Example of mail()

--0-1733122958-1146229429=:49607
Content-Type: text/plain; charset=iso-8859-1
Content-Transfer-Encoding: 8bit

Hi all.

In the code bellow you'll find an easy to use example of mail().

I know it's very simple but the question is: How can I erase the
values held in $_REQUEST such that when I press F5 or I click "Reload"
there are no messages sent again?

Thanks a lot for your help.


Best Regards


RENZO CLAVIJO

PD: Please forgive me if my english is not OK



--------------

Re: Example of mail()

Renzo Clavijo wrote:


> > if(isset($_REQUEST['send_mail'])){
> mail($_REQUEST['address_mail'],$_REQUEST['subject']
$_REQUEST['message']);
> }

I would try something like this:


if(isset($_REQUEST['send_mail']))
{
mail($_REQUEST['address_mail'],$_REQUEST['subject']
$_REQUEST['message']);
unset($_REQUEST);
}

That should wipe all the variables in $_REQUEST before the user clicks
reload. It will not work on a global variable if you use it inside a
function.
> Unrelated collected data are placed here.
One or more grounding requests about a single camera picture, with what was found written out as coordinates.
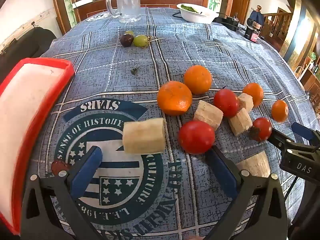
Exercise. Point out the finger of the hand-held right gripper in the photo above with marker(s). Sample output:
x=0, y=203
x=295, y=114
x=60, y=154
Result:
x=281, y=138
x=302, y=130

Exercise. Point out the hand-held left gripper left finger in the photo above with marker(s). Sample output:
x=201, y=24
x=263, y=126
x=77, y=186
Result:
x=86, y=171

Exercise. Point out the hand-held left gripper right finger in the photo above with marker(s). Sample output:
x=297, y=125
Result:
x=221, y=172

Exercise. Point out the small red tomato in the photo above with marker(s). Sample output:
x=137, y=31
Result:
x=262, y=128

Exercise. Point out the small orange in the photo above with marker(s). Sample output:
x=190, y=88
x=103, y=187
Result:
x=253, y=93
x=280, y=110

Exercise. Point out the dark red date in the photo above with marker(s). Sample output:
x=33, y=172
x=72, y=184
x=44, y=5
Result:
x=58, y=166

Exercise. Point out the peeled banana piece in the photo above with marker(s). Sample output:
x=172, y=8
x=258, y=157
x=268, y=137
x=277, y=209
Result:
x=240, y=122
x=144, y=136
x=253, y=166
x=247, y=101
x=208, y=114

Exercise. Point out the large red tomato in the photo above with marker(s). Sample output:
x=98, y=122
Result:
x=196, y=137

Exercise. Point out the large orange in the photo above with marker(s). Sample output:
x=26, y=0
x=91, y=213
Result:
x=198, y=79
x=174, y=97

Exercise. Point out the red tray with white inside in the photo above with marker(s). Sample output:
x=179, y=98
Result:
x=25, y=105

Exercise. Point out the wooden furniture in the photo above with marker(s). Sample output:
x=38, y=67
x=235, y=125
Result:
x=312, y=85

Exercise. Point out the blue patterned tablecloth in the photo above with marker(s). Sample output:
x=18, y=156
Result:
x=225, y=55

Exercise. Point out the red and black device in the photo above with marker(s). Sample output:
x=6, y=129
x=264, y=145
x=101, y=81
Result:
x=252, y=32

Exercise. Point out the dried grape stem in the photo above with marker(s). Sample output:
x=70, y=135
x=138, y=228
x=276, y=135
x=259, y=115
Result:
x=135, y=71

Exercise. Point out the wooden stair railing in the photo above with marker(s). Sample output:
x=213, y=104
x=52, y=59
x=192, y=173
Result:
x=275, y=20

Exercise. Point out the purple grape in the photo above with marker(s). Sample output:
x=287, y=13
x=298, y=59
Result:
x=126, y=40

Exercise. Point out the black sofa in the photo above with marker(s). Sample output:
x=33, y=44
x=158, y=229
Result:
x=25, y=45

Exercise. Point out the green grape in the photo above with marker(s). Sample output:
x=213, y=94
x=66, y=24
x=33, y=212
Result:
x=140, y=40
x=130, y=32

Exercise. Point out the wooden door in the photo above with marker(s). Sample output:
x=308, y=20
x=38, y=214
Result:
x=241, y=2

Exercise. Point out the white bowl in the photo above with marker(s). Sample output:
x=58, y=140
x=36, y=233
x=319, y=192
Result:
x=197, y=18

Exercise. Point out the green vegetable leaves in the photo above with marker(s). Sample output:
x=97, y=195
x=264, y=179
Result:
x=188, y=8

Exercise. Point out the white flat box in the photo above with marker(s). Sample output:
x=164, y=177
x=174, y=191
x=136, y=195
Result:
x=83, y=2

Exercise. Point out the clear glass mug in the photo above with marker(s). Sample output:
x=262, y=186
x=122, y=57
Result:
x=128, y=2

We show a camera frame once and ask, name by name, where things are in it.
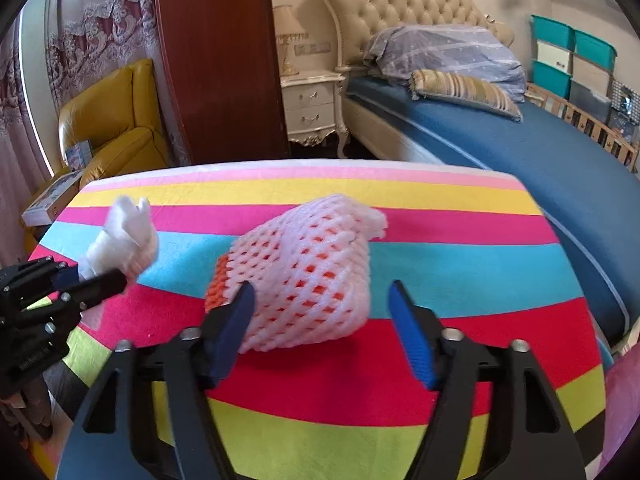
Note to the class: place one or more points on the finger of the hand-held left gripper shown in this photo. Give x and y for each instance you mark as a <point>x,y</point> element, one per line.
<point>67,277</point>
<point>100,285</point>

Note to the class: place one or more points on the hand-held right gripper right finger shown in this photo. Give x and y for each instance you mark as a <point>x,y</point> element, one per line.
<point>412,342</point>

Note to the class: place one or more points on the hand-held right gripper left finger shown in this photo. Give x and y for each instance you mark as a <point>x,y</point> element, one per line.
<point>235,332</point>

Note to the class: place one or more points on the orange fruit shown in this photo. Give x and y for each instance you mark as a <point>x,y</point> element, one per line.
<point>216,287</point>

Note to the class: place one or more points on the white tissue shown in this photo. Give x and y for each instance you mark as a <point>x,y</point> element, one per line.
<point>125,240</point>

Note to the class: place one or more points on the pink lined waste bin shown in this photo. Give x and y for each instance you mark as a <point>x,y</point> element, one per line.
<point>625,400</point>

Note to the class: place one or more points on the person's left hand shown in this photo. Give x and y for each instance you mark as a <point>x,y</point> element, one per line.
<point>25,412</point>

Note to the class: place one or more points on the white flat cardboard box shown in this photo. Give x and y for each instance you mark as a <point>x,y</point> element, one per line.
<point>52,197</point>

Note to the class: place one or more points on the striped colourful tablecloth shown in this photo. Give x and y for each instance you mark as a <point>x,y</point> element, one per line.
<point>450,270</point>

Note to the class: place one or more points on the colourful printed packet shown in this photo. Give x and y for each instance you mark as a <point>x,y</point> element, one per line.
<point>79,155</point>

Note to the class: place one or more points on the yellow leather armchair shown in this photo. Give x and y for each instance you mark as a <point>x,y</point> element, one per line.
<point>115,110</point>

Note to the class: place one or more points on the blue mattress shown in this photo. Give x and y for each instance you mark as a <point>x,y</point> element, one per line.
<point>550,170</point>

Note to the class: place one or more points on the cream nightstand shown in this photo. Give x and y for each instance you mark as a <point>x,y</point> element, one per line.
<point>310,110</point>

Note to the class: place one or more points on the brown wooden panel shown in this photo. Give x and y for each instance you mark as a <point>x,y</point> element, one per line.
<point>220,60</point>

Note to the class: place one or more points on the striped pillow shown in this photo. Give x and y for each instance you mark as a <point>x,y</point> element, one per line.
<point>465,91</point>

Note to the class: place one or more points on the lace curtain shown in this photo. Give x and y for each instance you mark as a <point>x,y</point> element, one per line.
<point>100,20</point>

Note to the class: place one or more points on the grey blue duvet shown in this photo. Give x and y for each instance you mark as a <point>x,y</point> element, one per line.
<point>450,50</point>

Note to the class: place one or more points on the table lamp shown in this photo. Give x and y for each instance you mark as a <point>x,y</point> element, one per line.
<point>287,30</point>

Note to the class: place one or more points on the checkered bag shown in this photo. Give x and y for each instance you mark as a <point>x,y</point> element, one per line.
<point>627,96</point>

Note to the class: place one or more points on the beige tufted bed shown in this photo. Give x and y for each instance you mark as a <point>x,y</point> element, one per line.
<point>400,5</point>

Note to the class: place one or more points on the stack of plastic storage boxes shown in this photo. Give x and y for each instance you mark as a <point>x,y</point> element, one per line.
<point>552,35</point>

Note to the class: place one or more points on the wooden bed rail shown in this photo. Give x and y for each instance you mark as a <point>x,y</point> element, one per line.
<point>600,135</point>

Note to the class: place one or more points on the wall switch panel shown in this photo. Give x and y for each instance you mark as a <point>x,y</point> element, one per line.
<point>312,49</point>

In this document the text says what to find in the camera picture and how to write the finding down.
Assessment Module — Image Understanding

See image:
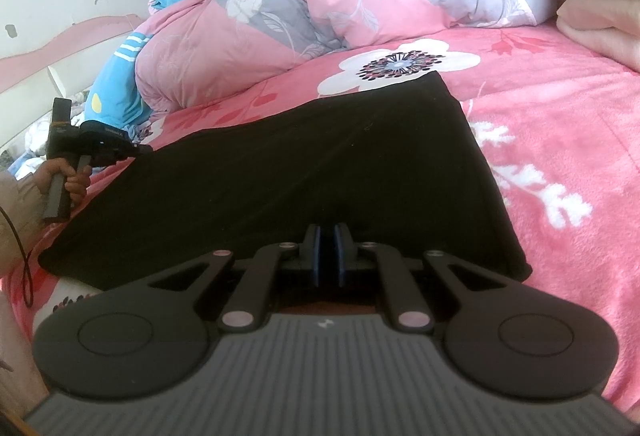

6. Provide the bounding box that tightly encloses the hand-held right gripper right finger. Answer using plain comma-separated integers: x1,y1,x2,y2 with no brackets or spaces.
333,222,504,333

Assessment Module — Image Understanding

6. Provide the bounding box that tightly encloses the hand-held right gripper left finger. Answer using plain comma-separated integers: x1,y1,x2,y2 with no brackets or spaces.
147,223,327,333

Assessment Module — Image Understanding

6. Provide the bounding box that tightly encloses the black t-shirt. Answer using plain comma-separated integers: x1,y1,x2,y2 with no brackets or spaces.
39,70,534,317

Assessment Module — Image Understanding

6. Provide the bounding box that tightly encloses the person's left forearm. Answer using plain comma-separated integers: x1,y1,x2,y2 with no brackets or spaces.
0,171,49,278

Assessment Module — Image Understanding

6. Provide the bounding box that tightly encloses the person's left hand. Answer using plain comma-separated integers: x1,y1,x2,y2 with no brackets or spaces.
32,157,94,210

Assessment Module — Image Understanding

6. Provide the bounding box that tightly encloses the blue cartoon pillow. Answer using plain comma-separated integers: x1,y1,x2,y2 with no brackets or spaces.
84,30,154,128

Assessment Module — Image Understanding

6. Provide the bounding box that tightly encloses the white grey patterned blanket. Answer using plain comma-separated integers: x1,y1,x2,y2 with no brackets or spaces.
0,85,92,178

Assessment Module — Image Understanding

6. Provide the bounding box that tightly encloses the pink white headboard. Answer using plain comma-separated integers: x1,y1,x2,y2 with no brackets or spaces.
0,14,147,153

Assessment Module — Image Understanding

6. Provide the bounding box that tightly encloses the pink grey floral quilt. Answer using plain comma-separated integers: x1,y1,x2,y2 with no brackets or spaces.
133,0,559,115

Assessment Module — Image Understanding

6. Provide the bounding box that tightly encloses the pale pink folded blanket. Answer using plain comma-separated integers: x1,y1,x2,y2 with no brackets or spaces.
555,0,640,73

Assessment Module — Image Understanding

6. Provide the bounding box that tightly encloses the black cable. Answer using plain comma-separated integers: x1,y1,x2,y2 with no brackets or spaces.
0,205,42,308

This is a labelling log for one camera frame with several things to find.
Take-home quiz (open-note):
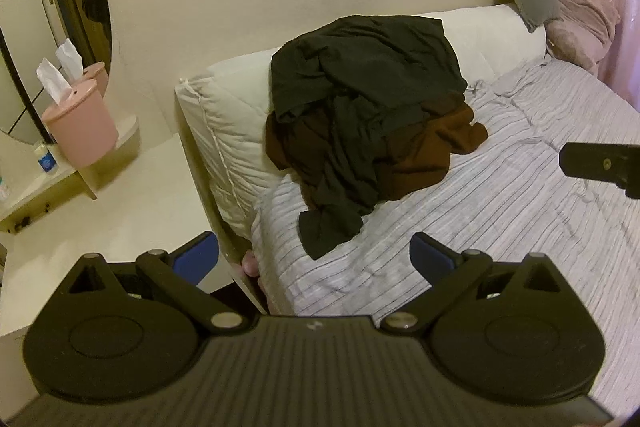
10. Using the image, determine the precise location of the white tissue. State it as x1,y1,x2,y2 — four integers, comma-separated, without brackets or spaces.
36,57,72,105

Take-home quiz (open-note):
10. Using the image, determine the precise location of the cream bed frame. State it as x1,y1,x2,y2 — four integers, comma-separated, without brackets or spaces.
175,77,273,315

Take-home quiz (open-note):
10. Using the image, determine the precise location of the oval wall mirror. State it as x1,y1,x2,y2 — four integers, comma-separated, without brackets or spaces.
0,0,128,145

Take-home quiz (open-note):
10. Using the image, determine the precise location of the pink pillow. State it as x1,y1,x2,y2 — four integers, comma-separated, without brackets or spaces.
545,0,622,75

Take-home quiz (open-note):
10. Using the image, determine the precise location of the dark green garment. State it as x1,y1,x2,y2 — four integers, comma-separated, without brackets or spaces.
270,14,468,260

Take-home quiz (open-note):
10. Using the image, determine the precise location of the striped white bed sheet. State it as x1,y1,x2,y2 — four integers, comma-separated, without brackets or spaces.
250,57,640,413

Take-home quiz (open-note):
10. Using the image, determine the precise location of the white dressing table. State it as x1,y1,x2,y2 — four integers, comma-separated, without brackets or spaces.
0,114,268,343

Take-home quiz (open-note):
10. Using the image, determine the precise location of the brown garment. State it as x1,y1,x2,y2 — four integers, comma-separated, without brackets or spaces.
264,92,488,202

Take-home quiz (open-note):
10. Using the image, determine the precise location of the pink round tissue box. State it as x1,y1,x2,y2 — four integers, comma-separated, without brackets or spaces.
41,78,120,168

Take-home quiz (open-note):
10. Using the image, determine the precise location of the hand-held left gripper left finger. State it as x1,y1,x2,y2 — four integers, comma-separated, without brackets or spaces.
67,231,253,335

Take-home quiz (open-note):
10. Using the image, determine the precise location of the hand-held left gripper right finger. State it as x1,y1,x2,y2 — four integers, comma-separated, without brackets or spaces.
380,231,563,335

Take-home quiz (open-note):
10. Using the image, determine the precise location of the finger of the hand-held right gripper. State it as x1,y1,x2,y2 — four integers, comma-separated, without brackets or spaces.
559,142,640,200

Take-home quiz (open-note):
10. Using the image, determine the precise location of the small blue label bottle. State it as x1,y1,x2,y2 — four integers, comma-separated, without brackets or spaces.
34,141,58,176

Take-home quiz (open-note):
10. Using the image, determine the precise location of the white folded quilt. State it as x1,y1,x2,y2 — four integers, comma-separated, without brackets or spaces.
175,3,548,240

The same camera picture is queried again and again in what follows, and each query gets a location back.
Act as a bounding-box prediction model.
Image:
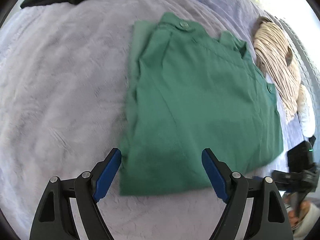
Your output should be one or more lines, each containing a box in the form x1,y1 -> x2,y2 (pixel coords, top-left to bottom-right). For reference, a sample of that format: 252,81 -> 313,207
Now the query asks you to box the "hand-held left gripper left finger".
29,148 -> 122,240

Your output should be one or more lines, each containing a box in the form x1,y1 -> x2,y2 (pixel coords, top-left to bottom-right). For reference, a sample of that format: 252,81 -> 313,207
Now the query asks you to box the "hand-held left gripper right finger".
201,148 -> 293,240

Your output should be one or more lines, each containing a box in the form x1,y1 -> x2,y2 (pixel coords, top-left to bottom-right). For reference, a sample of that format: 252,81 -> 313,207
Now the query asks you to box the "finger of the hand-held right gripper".
272,169 -> 304,192

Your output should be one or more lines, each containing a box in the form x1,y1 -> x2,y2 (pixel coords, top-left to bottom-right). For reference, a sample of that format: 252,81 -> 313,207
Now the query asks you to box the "green work jacket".
119,12 -> 284,197

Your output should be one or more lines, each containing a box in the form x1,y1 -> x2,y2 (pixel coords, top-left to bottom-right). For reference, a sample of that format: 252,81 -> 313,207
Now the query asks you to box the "person's right forearm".
294,204 -> 320,239

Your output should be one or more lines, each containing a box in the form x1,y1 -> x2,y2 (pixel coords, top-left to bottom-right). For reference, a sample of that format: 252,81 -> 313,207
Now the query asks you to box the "person's right hand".
285,195 -> 313,230

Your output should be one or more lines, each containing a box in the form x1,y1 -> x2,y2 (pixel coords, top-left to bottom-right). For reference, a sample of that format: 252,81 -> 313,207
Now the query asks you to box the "cream pillow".
299,85 -> 316,138

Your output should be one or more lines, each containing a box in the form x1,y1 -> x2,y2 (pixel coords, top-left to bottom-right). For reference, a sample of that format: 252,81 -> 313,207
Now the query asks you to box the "lavender embossed blanket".
0,0 -> 310,240

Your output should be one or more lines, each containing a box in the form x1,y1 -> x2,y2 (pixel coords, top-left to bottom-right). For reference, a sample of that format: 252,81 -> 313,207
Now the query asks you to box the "beige striped garment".
252,16 -> 303,124

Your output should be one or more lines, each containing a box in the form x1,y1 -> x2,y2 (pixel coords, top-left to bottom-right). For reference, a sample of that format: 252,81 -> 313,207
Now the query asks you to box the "white quilted headboard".
275,17 -> 320,105
There are other ways to do the same thing, but I think that
should do it.

BMA

--
PHP Database Mailing List (http://www.php.net/)
To unsubscribe, visit: http://www.php.net/unsub.php

Re: Example of mail()

benmoreassynt wrote:


> I would try something like this:
>
>
> if(isset($_REQUEST['send_mail']))
> {
> mail($_REQUEST['address_mail'],$_REQUEST['subject']
> $_REQUEST['message']);
> unset($_REQUEST);
> }

As a follow up, if you want to use that in a public environment, you really
need to run the $_REQUEST array through something like strip_tags() at the
very least, and probably write your script in such a way that nobody can
inject headers into the form for spamming. The archives of the PHP mailing
list include ways to do it.

BMA

--
PHP Database Mailing List (http://www.php.net/)
To unsubscribe, visit: http://www.php.net/unsub.php

Re: Re: Example of mail()

> Renzo Clavijo wrote:
> I know it's very simple but the question is: How can I erase the
> values held in $_REQUEST such that when I press F5 or I click "Reload"
> there are no messages sent again?
>> >> if(isset($_REQUEST['send_mail'])){
>> mail($_REQUEST['address_mail'],$_REQUEST['subject']
> $_REQUEST['message']);
>> }

benmoreassynt wrote:
> I would try something like this:
> if(isset($_REQUEST['send_mail']))
> {
> mail($_REQUEST['address_mail'],$_REQUEST['subject']
> $_REQUEST['message']);
> unset($_REQUEST);
> }
>
> That should wipe all the variables in $_REQUEST before the user clicks
> reload. It will not work on a global variable if you use it inside a
> function. There are other ways to do the same thing, but I think that
> should do it.

No. That won't work. The variables will be sent to the server all over
again when the user reloads after sending the original email.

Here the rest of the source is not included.